Cesar Chavez was a really, really big deal from the 60s - 80s, and continues to be taught in California (he has a federal day and everything that is observed in some places outside of California as well).
It is difficult to imagine a Democratic Politician who achieved their first elected office in 1970 (and was probably politically aware before that) not being aware of Cesar Chavez.
But whatever, man.
His memory is not what it used to be.
Probably thinks its his gardener.
Wow. Okay.
That didn't work so great before the election ... and it's, um, aged even worse afterwards.
Sure, though, if that's what you've got, go for it. Ha ha, Old Man Bob is accusing Biden of being senile! That's a knee-slapper!
Work or not, its true.
Getting up for a few events with some drugs doesn't refute it.
Maybe it's true, maybe it's not.
But you certainly don't know enough to assert anything.
Last year of flubs and forgetfulness says otherwise.
Breitbart or Newsmax or someone said so.
Good enough for Bob, and too many others, sadly.
Just my eyes.
I've lately experienced a relative with dementia, he's in the early stages.

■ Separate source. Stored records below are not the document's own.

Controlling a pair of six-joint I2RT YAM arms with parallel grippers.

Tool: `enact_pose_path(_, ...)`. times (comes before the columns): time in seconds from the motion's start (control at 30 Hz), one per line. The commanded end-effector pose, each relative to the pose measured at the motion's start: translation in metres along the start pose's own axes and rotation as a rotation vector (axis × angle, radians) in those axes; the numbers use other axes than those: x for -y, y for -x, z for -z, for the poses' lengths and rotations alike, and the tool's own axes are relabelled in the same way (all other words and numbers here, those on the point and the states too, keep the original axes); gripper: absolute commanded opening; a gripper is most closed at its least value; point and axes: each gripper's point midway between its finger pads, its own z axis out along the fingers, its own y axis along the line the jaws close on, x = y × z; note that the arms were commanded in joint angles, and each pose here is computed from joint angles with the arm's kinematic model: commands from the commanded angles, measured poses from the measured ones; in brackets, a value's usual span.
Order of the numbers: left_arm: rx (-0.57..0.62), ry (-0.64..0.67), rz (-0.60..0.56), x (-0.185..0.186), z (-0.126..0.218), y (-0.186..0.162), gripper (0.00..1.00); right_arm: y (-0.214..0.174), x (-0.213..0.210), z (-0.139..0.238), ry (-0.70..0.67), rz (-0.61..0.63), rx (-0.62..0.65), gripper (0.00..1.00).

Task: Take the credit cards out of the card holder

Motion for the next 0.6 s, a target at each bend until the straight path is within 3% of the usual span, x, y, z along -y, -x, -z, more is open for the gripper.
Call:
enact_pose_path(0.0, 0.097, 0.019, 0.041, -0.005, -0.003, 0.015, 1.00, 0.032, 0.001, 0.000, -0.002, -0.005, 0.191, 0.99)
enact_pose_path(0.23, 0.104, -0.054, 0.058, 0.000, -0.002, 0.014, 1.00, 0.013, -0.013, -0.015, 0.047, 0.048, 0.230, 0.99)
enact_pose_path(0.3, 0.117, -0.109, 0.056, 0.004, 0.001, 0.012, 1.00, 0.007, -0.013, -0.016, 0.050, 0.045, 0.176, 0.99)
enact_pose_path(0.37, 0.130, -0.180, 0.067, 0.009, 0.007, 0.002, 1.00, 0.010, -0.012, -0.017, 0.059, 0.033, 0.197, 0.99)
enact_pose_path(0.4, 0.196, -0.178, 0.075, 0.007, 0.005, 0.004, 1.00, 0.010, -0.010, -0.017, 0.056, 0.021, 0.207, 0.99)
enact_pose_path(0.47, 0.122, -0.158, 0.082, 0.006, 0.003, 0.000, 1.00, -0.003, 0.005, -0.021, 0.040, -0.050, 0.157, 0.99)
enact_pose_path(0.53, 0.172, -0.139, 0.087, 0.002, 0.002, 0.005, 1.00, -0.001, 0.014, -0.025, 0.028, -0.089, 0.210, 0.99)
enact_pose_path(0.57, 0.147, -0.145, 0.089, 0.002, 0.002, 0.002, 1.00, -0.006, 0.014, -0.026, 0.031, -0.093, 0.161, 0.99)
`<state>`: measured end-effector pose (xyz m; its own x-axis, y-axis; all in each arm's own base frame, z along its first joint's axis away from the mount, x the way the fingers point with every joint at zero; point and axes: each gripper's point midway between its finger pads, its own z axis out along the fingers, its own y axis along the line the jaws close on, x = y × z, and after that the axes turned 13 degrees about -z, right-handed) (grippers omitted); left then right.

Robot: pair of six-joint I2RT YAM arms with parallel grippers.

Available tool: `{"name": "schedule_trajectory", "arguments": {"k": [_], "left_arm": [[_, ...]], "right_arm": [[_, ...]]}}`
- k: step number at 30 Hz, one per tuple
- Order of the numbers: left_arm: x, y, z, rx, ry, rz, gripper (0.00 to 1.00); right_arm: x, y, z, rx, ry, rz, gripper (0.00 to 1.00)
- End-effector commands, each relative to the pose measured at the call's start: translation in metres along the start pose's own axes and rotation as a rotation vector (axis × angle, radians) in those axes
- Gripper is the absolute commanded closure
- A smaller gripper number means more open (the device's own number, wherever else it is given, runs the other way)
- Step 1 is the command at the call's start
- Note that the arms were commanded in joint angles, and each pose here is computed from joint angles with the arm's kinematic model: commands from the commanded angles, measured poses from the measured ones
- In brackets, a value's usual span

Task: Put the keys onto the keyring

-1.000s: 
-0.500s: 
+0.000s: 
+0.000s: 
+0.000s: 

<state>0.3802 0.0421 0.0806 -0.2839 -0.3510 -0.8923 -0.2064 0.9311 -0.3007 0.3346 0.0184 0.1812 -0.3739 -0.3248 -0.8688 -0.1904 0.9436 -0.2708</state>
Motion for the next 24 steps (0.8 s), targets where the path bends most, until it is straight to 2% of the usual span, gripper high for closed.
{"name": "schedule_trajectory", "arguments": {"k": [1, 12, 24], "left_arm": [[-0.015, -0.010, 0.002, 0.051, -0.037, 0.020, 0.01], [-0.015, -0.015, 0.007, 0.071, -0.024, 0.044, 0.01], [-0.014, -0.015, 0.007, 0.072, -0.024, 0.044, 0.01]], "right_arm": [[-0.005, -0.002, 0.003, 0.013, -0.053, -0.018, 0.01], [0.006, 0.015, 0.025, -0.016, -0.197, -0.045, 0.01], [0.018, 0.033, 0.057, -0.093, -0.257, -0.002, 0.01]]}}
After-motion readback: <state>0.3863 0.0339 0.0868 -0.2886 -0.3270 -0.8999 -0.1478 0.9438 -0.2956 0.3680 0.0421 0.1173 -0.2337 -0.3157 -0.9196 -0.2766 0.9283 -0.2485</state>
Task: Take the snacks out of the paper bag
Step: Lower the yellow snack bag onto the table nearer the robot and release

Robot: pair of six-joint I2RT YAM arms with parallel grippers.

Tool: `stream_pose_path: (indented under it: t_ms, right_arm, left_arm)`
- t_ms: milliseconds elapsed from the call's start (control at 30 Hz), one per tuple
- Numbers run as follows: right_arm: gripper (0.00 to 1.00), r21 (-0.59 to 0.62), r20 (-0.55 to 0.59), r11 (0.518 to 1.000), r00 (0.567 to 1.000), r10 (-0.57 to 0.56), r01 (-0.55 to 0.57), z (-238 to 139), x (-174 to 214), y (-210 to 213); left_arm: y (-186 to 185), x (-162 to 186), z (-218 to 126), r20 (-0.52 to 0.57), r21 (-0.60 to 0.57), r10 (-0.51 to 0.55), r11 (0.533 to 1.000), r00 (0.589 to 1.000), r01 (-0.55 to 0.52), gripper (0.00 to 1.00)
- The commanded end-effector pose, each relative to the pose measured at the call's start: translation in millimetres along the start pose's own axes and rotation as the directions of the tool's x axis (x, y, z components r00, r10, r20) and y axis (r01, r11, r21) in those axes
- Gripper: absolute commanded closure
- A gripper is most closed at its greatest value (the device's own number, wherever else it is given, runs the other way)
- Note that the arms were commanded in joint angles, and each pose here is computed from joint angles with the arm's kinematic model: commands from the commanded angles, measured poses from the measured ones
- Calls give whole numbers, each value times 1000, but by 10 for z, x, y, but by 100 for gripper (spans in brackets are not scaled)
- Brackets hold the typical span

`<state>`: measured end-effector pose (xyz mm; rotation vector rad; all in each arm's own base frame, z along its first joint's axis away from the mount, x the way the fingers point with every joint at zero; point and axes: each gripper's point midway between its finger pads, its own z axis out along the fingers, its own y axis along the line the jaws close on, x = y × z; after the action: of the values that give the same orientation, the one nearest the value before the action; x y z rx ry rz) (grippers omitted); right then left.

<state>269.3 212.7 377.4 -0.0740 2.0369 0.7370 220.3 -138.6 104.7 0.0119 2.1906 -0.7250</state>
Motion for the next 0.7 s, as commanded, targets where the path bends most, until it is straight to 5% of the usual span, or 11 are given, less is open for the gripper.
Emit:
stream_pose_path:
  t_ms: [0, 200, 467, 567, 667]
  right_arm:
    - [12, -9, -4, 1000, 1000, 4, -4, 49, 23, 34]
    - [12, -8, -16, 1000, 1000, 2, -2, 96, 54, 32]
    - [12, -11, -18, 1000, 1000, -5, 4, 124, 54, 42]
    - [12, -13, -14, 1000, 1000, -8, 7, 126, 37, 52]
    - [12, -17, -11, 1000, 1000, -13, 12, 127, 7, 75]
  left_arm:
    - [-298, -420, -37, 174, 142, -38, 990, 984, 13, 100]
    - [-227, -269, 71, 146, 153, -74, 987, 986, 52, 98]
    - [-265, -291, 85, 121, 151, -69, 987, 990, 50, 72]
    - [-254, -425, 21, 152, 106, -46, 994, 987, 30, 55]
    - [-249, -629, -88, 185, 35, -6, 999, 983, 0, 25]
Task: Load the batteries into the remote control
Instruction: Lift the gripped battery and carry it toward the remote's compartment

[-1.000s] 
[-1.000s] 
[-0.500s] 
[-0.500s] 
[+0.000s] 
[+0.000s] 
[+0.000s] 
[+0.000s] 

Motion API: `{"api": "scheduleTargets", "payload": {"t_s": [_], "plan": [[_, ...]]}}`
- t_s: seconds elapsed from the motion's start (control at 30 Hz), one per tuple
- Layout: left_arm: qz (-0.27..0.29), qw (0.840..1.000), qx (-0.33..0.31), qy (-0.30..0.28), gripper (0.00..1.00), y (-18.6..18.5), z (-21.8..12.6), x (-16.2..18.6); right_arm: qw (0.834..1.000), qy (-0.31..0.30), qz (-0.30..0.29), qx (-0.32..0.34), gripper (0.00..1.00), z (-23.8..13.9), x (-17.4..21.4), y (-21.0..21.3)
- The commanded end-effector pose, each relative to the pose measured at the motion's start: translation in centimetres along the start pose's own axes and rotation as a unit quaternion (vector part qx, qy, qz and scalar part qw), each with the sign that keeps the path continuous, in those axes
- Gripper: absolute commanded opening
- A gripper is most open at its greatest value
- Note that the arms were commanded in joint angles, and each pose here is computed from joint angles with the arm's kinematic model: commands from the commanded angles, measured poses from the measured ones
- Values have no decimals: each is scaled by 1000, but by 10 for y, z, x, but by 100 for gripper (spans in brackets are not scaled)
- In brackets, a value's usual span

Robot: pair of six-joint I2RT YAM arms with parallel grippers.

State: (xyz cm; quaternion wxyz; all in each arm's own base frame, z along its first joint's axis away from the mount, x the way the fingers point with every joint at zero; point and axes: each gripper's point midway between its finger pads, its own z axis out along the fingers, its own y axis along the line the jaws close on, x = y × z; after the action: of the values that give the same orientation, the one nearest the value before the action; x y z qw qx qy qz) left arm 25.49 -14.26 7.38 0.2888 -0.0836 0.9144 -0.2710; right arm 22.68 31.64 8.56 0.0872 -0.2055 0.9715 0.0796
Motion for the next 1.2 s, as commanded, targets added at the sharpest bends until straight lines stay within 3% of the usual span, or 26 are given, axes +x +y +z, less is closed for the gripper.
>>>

So, its in and out, some days better than others. Soon enough it will be every public appearance, which will be fewer and more controlled.
Bob, such nonsense from you is just digital noise.
That is funny, and not funny. Biden is not long for the Presidency. He had trouble walking, talking and remembering, yesterday.
Harris is the agent of the Cali tech billionaires. Everyone hates her, including blacks. She is the mass incarcerator of blacks, and was rejected by them in the primaries. Biden was ordered to select her.
The Cali billionaires will then control the House and the Presidency. $trillions will go to enrich them and to impoverish the rest of us, especially blacks.
This article wasn't about your academic writing, it was click bait. This is my point exactly. You're capable of doing better, but apparently choose not to enlighten readers and instead post fox-news style meaningless partisan crap.
I've been reading this blog since about 2002 in it's various incarnations, and while somethings have changed, one thing is a constant, at least since they added comments, and that's the class of comments whenever a democrat is criticized:
"You shouldn't have blogged about this because..."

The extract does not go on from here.